Without a valid ABN, there are financial, administrative and potentially tax liability and tax audit risks for both parties.


For your interest, please note the contents of the below article:

Contractors urged to declare more than $172bn of payments


Publicaccountant.com.au – published 31 March 2021


The ATO said it is using the data to proactively contact contractors to make sure they haven’t forgotten to declare the income reported through the TPRS.


Further, the regulator said it is using the TPRS data to draw attention to income from contracting work so that it can be easily added to tax returns at tax time.


The ATO said information reported through TPRS also allows it to check that businesses are registered for GST if required and are using valid Australian business numbers.

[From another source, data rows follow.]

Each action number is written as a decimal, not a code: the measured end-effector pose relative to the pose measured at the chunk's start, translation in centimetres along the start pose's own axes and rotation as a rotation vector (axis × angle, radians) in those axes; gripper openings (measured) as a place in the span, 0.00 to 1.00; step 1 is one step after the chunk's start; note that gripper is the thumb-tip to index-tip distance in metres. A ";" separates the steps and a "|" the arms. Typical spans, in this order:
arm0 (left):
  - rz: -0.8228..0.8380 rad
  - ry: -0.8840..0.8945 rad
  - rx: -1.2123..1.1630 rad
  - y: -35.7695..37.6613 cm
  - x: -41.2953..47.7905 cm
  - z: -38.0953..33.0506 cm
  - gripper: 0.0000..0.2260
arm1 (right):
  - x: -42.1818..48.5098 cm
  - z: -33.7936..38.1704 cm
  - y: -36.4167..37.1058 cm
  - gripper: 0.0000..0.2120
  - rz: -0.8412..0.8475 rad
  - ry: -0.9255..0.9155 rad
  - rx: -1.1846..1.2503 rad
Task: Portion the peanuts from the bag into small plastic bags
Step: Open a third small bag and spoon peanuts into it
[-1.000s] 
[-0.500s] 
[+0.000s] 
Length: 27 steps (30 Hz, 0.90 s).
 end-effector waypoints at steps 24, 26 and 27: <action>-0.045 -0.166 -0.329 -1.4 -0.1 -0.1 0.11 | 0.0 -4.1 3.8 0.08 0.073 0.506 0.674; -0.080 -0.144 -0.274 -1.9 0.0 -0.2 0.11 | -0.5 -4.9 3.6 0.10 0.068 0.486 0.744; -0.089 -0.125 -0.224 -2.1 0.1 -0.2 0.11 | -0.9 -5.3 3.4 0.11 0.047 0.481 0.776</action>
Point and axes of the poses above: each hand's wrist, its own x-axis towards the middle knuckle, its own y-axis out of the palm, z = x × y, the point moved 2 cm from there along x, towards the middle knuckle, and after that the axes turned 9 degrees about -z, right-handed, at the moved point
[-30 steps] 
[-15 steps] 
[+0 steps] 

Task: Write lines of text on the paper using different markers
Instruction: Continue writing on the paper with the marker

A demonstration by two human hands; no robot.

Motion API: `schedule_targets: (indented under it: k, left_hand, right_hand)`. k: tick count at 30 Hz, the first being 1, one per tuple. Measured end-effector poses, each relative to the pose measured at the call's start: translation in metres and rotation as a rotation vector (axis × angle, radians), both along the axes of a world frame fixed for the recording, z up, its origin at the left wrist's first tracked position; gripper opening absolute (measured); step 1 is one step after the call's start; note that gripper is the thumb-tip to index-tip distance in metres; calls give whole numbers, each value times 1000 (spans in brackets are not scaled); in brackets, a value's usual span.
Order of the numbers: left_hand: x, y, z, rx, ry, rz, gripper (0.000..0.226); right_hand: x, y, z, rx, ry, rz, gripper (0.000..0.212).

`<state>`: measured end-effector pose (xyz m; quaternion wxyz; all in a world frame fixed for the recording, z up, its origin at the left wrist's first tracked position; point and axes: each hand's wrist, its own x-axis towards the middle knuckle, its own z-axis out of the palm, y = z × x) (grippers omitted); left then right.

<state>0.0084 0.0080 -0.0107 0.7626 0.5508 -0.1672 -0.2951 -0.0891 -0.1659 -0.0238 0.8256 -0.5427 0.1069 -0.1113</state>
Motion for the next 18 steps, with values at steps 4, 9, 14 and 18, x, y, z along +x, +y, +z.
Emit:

Businesses that pay contractors in the courier, cleaning, building and construction, road freight, information technology, security, investigation, or surveillance services industries are required to notify of payments made to contractors annually, the ATO said.


The ATO reminded businesses that deliberately not reporting or under-reporting business income to the ATO contributes to the shadow economy.


Further, it estimated that small businesses operating in the shadow economy cost the community more than $6.7 billion in unpaid tax every year.


ATO assistant commissioner Peter Holt said, because of TPRS, the ATO now has a clearer view than ever before of payments made to contractors in these industries.

“More than 158,000 businesses have now reported all payments made to contractors in the 2019–20 year to us,” Mr Holt said.

“This data, combined with our sophisticated data and analytics capability, means our field of vision to detect unreported income is better than ever.”

Mr Holt said whenever the ATO discovers a discrepancy, its first step is always to contact the taxpayer or their tax professional to check they have fully reported these payments in their tax return.


He encouraged taxpayers who have not declared or under-declared income from contract work to lodge an amendment request or speak to their registered tax professional for assistance.

“Honest courier drivers do the right thing: they pay their rego, pay their road tolls, stick to the speed limit, and pay their taxes,” Mr Holt said.

“It’s not fair that some dishonest drivers get to skip the ‘toll booth’ and get an advantage over their honest competitors.”